JPH02166203A - Method for controlling blast temperature in blast furnace - Google Patents

Abstract

PURPOSE:To drastically reduce deviation of molten iron temps. by making processing data with data fetched from various kinds of sensors in a blast furnace, converting them into plural membership functions and deciding the related blast temp. variative rate. CONSTITUTION:The blast furnace operational data 1 from the various kinds of sensors set in the blast furnace are fetched into a system through a data inputting means 2 at the prescribed timing, and processed into the necessary observing event data with a data processing means 3. The processed data is converted with a membership functional means 4, and actual condition recognition 51 and predicting result 52 related to furnace heat are outputted. The actual condition recognition 51 and the prediction 52 hereafter is converted into the necessary action with an expert rule 6, and output processing means 7 decides the final action rate with synthetic rule in fuzzy theory from the action rate and the reliability thereof to output the blast temp. variative rate 8. This variative rate 8 is transmitted to a blast furnace control computer and the blast temp. in the blast furnace is controlled with the output of this computer.

Description

[Detailed description of the invention] [Industrial application field 1 The present invention relates to a blast furnace blast temperature control method.

[Prior Art] Estimating and managing and controlling the temperature inside the blast furnace, which is represented by the temperature of hot metal, has traditionally been done by blast furnace operators qualitatively determining information from various sensors installed in the blast furnace.
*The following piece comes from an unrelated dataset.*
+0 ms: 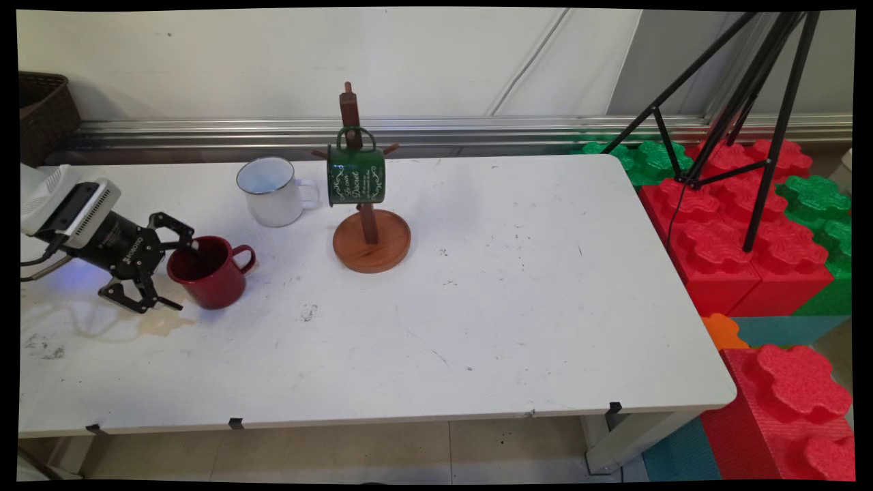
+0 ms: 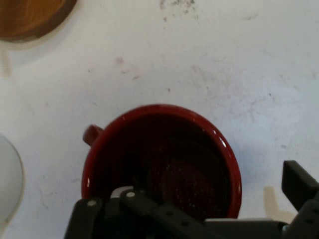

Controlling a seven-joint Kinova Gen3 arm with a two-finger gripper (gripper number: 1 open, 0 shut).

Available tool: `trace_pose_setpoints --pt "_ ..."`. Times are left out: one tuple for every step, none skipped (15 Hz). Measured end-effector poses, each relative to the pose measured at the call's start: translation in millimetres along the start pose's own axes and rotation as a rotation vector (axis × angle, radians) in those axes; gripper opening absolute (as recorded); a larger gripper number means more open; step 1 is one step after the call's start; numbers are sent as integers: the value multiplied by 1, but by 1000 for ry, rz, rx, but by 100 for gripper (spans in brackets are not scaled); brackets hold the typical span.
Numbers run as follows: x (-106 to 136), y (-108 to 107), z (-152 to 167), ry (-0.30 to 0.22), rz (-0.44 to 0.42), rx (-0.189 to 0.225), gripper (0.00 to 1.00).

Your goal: Place the picked object on the table

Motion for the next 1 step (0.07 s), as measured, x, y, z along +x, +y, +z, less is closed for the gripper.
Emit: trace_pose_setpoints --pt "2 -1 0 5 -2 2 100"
This was done by estimating and evaluating the blast furnace heat level and furnace heat transition, and making optimal adjustments to operational factors.

However, the results of these evaluations and estimates vary from person to person depending on the ability and experience of the operator, making it difficult to standardize operation methods, and because the evaluation is not quantitative, appropriate actions were not always taken. . In particular, predicting future trends in furnace heat depends more on the operator's experience and judgment than the current level of awareness.
The problem is that it is more difficult to take accurate predictive actions.

In recent years, due to the difficulty of improving the accuracy of analysis models, technologies are being developed that use AI, incorporate the know-how of blast furnace operators, and improve the accuracy of predicting the furnace heat necessary for blast furnace operation. For example, Japanese Patent Application Laid-Open No. 62270708 , 62-2707
No. 12 is disclosed.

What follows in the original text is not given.